▶ **About this task**
Below are records with pictures. Transcribe exactly, and only, the lines from the line with "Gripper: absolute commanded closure" to the line with "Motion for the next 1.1", both ends included, but not the pictures.

Data extracted from a collection:
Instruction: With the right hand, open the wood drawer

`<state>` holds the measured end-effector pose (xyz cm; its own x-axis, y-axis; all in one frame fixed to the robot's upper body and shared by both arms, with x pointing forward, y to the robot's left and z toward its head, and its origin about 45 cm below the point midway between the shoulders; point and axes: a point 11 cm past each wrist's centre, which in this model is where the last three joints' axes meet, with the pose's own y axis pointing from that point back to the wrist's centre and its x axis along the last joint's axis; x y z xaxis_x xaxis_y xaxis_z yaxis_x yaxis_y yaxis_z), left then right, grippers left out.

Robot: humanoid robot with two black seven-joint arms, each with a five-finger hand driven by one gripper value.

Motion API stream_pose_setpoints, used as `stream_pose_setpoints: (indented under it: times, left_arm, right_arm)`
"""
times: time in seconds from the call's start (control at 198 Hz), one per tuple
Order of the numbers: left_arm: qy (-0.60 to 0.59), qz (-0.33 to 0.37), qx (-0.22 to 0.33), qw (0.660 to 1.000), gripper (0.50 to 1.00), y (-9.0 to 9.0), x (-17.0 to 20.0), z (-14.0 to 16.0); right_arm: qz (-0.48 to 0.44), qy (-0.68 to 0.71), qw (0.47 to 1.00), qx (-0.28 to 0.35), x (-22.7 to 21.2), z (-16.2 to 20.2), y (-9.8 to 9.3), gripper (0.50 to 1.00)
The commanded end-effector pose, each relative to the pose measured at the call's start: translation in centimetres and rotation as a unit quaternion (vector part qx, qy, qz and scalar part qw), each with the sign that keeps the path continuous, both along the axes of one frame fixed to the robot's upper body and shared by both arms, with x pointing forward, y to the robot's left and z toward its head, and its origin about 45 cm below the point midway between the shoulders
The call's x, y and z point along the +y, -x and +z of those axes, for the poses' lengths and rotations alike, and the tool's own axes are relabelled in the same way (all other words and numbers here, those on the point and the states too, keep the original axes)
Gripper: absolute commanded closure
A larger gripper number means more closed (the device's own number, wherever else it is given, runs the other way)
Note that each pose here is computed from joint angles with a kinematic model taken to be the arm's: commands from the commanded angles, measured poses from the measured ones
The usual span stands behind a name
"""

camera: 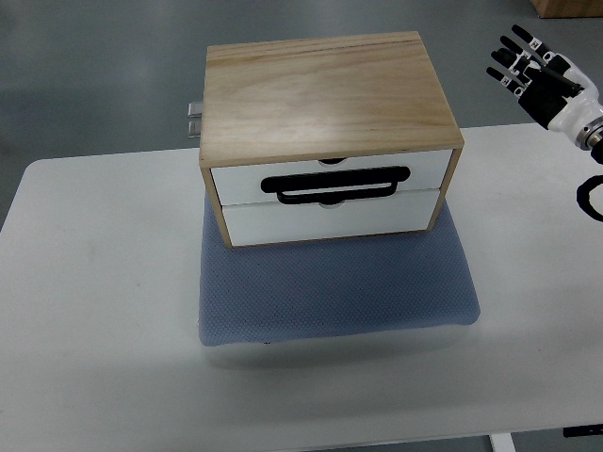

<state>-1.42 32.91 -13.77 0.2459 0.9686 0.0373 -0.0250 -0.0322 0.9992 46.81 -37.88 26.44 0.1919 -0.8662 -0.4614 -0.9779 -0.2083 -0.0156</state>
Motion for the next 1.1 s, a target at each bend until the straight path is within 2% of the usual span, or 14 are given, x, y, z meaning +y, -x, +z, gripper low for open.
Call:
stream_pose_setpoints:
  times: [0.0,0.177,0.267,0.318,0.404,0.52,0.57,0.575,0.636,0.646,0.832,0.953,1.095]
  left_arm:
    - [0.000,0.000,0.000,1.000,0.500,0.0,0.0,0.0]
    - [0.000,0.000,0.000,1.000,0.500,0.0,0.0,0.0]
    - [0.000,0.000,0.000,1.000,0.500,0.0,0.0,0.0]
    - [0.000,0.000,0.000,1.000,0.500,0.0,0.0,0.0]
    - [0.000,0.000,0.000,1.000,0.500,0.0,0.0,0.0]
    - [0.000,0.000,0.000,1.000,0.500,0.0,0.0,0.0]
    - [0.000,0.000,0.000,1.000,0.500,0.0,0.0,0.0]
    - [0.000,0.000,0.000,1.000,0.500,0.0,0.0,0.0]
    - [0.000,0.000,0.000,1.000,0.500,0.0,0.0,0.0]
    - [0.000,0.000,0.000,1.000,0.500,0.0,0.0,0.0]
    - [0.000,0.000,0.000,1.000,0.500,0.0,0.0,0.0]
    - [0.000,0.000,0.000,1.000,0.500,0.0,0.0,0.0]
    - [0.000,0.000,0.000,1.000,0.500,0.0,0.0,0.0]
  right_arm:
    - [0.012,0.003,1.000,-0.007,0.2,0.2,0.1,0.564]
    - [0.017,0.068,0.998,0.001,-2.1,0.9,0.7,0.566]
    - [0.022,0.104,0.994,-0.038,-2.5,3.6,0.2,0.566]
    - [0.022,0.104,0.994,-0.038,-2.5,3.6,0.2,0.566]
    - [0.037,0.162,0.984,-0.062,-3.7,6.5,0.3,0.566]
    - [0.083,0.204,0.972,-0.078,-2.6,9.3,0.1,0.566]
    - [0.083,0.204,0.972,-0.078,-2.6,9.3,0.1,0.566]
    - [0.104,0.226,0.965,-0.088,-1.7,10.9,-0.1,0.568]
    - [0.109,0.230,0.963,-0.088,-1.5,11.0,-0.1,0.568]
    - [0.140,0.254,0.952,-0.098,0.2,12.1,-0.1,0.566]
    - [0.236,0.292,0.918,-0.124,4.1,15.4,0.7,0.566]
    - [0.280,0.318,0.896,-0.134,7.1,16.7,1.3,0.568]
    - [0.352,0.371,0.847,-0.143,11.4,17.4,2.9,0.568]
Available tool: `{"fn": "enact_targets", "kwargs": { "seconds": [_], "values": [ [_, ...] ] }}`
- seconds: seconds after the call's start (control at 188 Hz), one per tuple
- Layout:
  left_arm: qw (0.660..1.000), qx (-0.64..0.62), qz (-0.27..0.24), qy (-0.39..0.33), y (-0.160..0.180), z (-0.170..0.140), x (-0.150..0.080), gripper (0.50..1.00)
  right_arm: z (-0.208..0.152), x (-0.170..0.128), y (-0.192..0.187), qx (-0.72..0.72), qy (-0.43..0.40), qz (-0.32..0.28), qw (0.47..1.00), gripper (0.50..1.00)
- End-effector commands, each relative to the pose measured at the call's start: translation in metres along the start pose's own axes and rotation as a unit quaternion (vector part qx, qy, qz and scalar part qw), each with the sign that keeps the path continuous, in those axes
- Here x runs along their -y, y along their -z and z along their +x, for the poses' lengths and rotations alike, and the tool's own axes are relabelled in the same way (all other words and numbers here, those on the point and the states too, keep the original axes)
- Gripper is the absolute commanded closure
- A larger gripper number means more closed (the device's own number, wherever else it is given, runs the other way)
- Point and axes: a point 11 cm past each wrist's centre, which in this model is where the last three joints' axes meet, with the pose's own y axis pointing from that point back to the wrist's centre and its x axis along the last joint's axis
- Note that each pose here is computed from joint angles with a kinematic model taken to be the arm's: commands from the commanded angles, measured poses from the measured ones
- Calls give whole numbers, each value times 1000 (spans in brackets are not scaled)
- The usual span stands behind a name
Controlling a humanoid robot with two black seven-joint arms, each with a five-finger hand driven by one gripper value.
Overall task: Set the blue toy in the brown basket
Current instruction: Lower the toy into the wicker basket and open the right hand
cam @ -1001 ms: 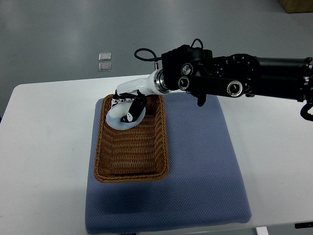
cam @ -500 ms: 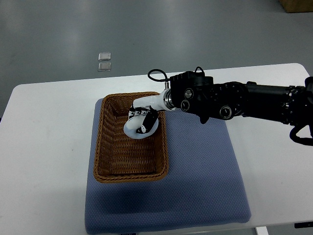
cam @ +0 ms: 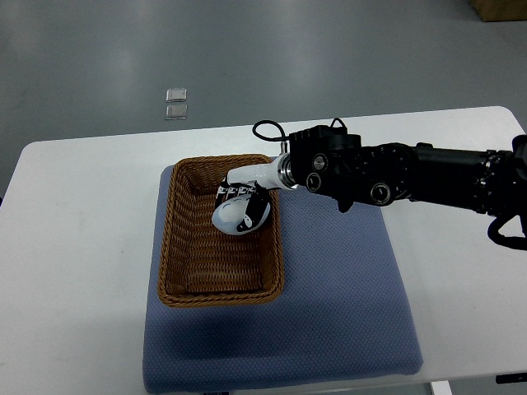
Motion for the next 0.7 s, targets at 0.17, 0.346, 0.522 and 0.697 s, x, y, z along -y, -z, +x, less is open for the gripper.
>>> {"fn": "enact_targets", "kwargs": {
  "seconds": [0.17, 0.346, 0.522, 0.697],
  "values": [
    [1000, 0, 1, -1, 1, 1, 0, 500, 6, -2, 6, 5, -4, 7, 1000, 746],
    [1000, 0, 0, -1, 0, 1, 0, 500, 12, -5, 16, 13, -9, 30, 999, 716],
    [1000, 1, 0, -1, 0, 1, 0, 500, 16, -6, 23, 38, -11, 45, 998, 709],
    [1000, 1, 1, -3, 1, 2, 0, 500, 15, -6, 24, 42, -11, 52, 998, 691]
  ]
}}
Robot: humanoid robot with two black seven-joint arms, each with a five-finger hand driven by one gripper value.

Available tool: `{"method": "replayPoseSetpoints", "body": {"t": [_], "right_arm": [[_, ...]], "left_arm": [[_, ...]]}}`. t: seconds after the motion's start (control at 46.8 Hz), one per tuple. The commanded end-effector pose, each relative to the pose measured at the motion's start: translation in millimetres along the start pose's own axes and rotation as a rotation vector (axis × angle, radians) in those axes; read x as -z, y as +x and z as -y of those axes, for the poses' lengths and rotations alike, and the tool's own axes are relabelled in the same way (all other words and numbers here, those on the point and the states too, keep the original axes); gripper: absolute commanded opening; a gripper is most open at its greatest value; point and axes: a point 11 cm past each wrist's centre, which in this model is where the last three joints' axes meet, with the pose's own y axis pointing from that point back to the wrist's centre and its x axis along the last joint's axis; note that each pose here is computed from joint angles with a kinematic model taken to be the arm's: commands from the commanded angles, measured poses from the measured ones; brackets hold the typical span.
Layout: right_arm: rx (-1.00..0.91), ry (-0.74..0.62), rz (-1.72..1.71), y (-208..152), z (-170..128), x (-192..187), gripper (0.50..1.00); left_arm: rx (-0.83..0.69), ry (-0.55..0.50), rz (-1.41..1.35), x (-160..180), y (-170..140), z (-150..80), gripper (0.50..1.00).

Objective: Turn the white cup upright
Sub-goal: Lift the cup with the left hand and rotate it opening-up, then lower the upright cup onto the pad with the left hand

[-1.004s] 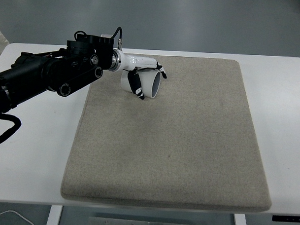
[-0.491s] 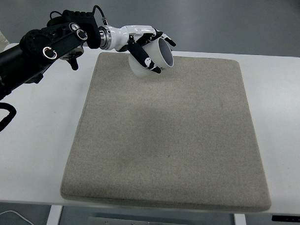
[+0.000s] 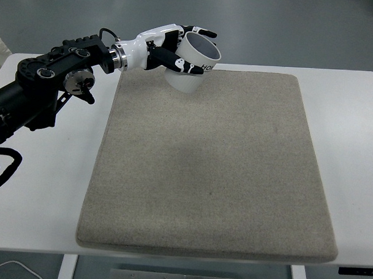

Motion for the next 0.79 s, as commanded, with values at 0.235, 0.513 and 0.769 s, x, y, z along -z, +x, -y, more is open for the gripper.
{"method": "replayPoseSetpoints", "body": {"t": [0.235, 0.513, 0.769], "right_arm": [[-0.001, 0.0, 0.0, 0, 0, 0, 0.93], [-0.001, 0.0, 0.0, 0, 0, 0, 0.93], [0.0, 0.0, 0.0, 0, 0, 0, 0.93]], "left_arm": [[-0.063, -0.126, -0.129, 36, 1, -24, 0.617], [-0.101, -0.196, -0.166, 60, 1, -44, 0.619], [-0.148, -0.134, -0.136, 76, 15, -61, 0.621]]}}
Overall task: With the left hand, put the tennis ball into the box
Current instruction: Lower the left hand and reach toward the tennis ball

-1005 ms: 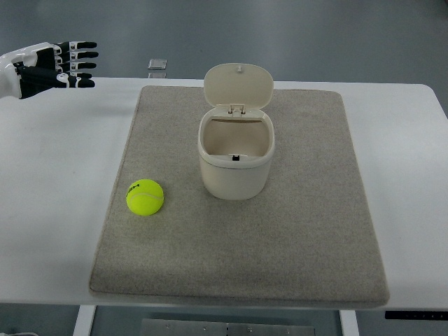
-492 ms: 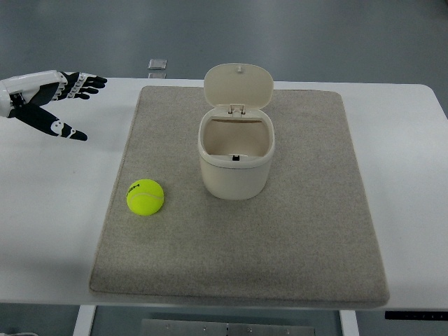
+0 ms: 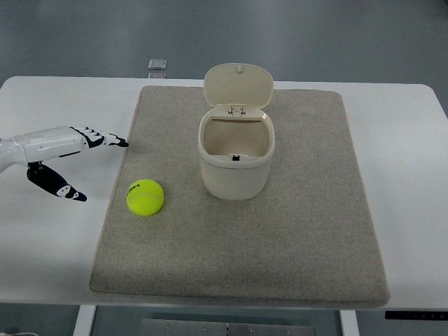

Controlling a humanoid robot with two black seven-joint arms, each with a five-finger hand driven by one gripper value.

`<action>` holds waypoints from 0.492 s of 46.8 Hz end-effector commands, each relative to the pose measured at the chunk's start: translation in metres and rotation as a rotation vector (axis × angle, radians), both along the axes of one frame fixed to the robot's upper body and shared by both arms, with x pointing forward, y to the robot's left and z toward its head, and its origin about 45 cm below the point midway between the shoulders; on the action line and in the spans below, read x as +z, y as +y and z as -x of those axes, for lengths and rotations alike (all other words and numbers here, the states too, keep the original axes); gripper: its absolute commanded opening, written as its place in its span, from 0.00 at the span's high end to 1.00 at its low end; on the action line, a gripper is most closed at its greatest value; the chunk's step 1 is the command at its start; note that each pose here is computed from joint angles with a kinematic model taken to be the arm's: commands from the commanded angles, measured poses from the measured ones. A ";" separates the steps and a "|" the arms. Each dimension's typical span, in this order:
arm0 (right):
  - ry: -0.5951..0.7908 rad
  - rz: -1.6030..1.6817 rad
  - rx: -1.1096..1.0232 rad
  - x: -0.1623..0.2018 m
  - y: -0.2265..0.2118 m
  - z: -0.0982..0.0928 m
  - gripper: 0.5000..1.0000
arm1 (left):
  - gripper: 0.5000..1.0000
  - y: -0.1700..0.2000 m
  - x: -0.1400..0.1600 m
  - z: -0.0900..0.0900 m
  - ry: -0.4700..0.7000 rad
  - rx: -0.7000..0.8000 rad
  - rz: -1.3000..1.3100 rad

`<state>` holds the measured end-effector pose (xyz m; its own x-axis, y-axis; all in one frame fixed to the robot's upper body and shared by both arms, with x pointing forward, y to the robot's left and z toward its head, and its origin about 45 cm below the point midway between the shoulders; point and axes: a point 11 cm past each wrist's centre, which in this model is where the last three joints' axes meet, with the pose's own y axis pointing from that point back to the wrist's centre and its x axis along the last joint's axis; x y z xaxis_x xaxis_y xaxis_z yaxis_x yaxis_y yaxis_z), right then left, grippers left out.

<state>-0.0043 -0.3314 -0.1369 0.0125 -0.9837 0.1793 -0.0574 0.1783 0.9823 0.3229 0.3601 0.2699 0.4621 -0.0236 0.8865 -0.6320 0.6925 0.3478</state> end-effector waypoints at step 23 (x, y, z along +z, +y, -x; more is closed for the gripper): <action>0.000 0.000 -0.001 0.000 0.000 0.000 0.20 | 0.02 -0.050 -0.021 0.006 -0.128 -0.244 -0.117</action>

▶ **Written reply**
Gripper: absolute commanded closure
A larger gripper number means more closed (the device's own number, wherever else it is given, runs the other way)
Note that each pose here is computed from joint angles with a kinematic model taken to be the arm's: commands from the commanded angles, measured poses from the measured ones
The usual span stands behind a name
"""

camera: 

<state>-1.42 32.91 -13.77 0.2459 0.9686 0.0373 -0.0250 -0.0322 0.9992 46.81 -37.88 26.44 0.1919 -0.8662 -0.4614 -0.9779 -0.2083 -0.0156</state>
Motion for the next 1.1 s, a target at each bend until the straight path is within 2% of the usual span, or 14 are given, x, y, z meaning +y, -x, +z, gripper low for open.

That completes the answer.